A Windows virtual machine running under VMware 17 Pro was freezing several times a day, seemingly due to a brief network outage. The cause was found to be a Network Manager setting on the host computer, a laptop running Linux Mint 21.2. As explained below, the fix was to disable connectivity checking in the NM configuration, which is on by default, while noting the side effect of disabling captive portals.

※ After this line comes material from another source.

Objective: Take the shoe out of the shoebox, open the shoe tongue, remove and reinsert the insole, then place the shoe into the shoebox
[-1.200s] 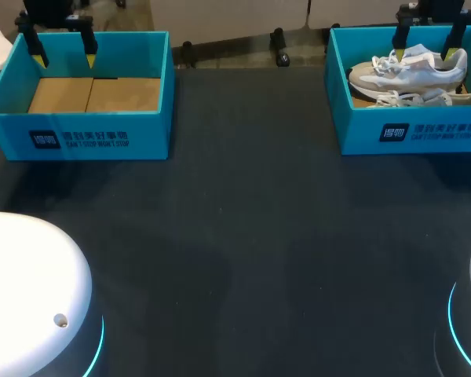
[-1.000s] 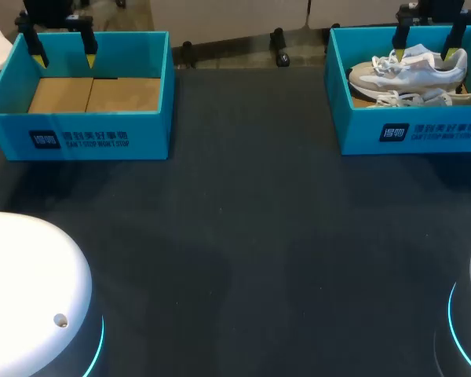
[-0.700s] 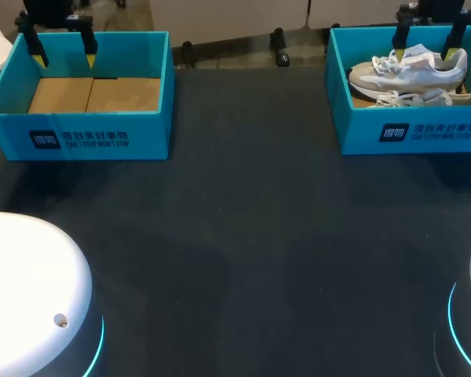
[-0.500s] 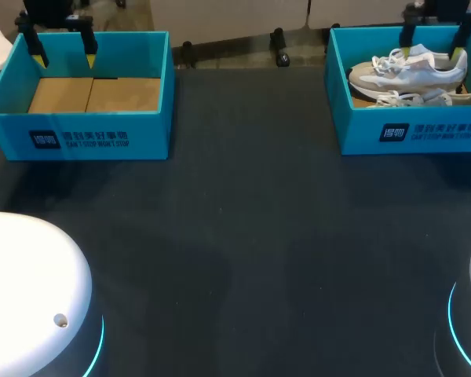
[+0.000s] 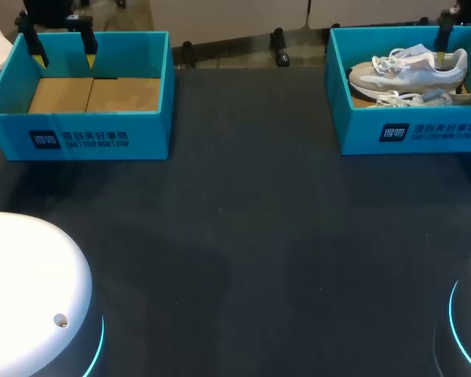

Virtual Machine Freezes Momentarily
A Windows 10 VM in regular use briefly “froze”, several times a day. Every time, messages like this were left in /var/log/syslog on the Linux Mint host (called pluto):
[Thu Sep 21 14:14:40 2023] userif-3: sent link down event.
[Thu Sep 21 14:14:40 2023] userif-3: sent link up event.
[Thu Sep 21 14:14:40 2023] userif-3: sent link down event.
[Thu Sep 21 14:14:40 2023] userif-3: sent link up event.
and the following lines were simultaneously written to /var/log/syslog:
Sep 21 14:14:39 pluto NetworkManager[874]: [1695302079.6626] manager: NetworkManager state is now CONNECTED_SITE
Sep 21 14:14:39 pluto NetworkManager[874]: [1695302079.8698] manager: NetworkManager state is now CONNECTED_GLOBAL
…the “CONNECTED_SITE” corresponds with a disconnection, while “CONNECTED_GLOBAL” matches the re-connection.
Network Manager Connectivity Check Failure
I increased NetworkManager verbosity by adding these lines to /etc/NetworkManager/NetworkManager.conf:
[logging]
level=DEBUG
and (as root user) restarted the service:
systemctl restart NetworkManager
Among the more detailed messages now written to syslog were these, indicating that
every 5 minutes, NetworkManager is testing the Internet (not simply the local network)
connectivity:
Sep 21 15:40:06 pluto NetworkManager[12519]: [1695307206.6865] connectivity: (enp4s0,IPv4,55) start request to 'http://connectivity-check.ubuntu.com./' (try resolving 'connectivity-check.ubuntu.com.' using systemd-resolved)
Sep 21 15:40:06 pluto NetworkManager[12519]: [1695307206.7123] connectivity: (enp4s0,IPv4,55) check completed: FULL; status header found
The above lines indicate a successful test. But occasionally the test fails,
like this:
Sep 21 15:34:46 pluto NetworkManager[12519]: [1695306886.5517] connectivity: (enp4s0,IPv4,50) start request to 'http://connectivity-check.ubuntu.com./' (try resolving 'connectivity-check.ubuntu.com.' using systemd-resolved)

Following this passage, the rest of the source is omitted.